Quoi qu’on en dise, Louise Harel, malgré toute sa bonne volonté, c’était « la péquisse » dans le radar.
Comme en 95 aussi, une intervention massive du gouvernement « supérieur », ici le provincial, effrontément liberal, qui a distrait le peuple montréalais, et jusqu’au peuple indépendantiste lui-même : la brochette de ministres venus distraire, qui avec l’éthique, qui avec un énoncé économique, qui avec l’Hydro Québec au Nouveau Brunswick, qui avec la pan-dé-mie, qui d’autres, enfin, jusqu’aux vaccins.

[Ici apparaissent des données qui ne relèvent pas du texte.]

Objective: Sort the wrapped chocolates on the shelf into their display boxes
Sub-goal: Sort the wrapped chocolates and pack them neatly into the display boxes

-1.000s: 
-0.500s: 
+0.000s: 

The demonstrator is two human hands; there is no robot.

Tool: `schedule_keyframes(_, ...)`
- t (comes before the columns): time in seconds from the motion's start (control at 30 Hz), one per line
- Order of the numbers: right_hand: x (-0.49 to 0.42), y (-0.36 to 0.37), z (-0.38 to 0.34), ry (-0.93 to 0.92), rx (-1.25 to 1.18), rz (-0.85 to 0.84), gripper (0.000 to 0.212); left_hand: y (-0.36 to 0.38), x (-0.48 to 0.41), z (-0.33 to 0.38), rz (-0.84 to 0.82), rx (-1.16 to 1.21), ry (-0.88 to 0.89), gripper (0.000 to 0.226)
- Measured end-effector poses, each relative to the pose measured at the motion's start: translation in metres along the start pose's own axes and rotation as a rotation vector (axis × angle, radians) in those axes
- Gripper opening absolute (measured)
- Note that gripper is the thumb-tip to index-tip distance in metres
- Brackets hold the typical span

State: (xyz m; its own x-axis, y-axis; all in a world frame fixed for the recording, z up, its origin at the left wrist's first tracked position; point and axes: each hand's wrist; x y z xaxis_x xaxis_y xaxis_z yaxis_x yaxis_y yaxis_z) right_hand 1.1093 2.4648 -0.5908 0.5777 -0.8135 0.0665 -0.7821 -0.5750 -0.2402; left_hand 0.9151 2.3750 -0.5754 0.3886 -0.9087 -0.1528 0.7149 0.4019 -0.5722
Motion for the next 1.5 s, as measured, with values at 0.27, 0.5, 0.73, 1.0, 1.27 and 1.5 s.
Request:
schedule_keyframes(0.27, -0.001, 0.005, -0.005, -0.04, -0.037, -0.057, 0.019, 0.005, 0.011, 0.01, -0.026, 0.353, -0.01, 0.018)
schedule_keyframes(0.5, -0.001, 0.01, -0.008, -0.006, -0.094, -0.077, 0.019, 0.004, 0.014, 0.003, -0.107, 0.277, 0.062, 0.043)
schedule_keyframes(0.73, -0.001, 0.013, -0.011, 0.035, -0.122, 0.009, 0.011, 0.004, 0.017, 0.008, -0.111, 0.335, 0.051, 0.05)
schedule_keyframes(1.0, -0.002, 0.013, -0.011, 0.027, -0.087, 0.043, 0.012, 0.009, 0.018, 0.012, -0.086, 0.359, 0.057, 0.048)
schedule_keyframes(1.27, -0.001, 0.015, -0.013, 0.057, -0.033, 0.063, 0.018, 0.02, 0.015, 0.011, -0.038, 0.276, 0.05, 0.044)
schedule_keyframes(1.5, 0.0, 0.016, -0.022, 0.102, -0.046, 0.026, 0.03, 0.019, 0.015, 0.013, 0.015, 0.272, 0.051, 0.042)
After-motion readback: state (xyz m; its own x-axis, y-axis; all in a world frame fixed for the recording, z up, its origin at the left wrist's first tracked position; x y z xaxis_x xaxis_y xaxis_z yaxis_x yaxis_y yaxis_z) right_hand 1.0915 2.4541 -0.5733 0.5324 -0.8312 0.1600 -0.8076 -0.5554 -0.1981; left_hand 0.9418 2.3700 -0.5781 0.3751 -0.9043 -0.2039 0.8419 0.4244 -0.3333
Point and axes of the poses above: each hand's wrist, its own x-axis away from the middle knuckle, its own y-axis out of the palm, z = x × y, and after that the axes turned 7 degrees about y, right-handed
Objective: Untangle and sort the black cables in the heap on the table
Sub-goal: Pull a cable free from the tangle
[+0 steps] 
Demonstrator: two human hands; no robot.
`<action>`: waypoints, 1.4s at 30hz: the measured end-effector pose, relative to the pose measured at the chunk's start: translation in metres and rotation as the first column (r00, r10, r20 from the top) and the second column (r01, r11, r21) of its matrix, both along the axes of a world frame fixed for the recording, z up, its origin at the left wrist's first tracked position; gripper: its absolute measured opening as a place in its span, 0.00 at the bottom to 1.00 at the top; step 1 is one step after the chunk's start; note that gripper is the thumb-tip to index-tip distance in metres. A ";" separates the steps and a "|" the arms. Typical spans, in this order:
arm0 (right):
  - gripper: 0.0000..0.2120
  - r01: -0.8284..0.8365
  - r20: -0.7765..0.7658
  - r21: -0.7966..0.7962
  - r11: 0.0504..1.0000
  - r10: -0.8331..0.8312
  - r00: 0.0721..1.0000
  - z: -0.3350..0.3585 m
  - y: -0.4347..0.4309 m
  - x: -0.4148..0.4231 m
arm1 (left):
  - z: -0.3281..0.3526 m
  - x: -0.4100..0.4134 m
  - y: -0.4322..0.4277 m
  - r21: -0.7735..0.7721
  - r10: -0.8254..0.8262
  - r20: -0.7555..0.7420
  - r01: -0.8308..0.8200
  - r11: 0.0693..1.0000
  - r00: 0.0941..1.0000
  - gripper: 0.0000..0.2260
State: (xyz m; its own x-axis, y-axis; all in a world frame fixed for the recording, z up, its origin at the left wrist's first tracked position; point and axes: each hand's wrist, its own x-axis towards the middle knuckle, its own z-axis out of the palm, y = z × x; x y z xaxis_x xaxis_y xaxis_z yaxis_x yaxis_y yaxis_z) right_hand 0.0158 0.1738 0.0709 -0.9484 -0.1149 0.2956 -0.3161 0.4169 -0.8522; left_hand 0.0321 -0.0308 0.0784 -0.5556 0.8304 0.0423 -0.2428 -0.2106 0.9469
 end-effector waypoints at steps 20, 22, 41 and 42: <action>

Name it ! Tout était bon pour distraire (et diviser) du plus formidable alignement des planètes depuis 95, favorable à un changement à Montréal et au Québec.
Dimanche, à Montréal, la gauche et la droite se sont serré la main.
Et c’est Tremblay lui-même, sérieux comme un pape, au soir de son élection, qui est venu assurer que les montréalais l’avaient élu parce qu’ils voulaient du changement. Et c’est Bergeron, tout fier d’être troisième, qui rassurait qu’il sera là en 2013.Sans doute aussi en 2017.Et Mme Harel, habituée, satisfaite d’ajouter une victoire morale à sa collection.
On niera ensuite que le Québec est bloqué.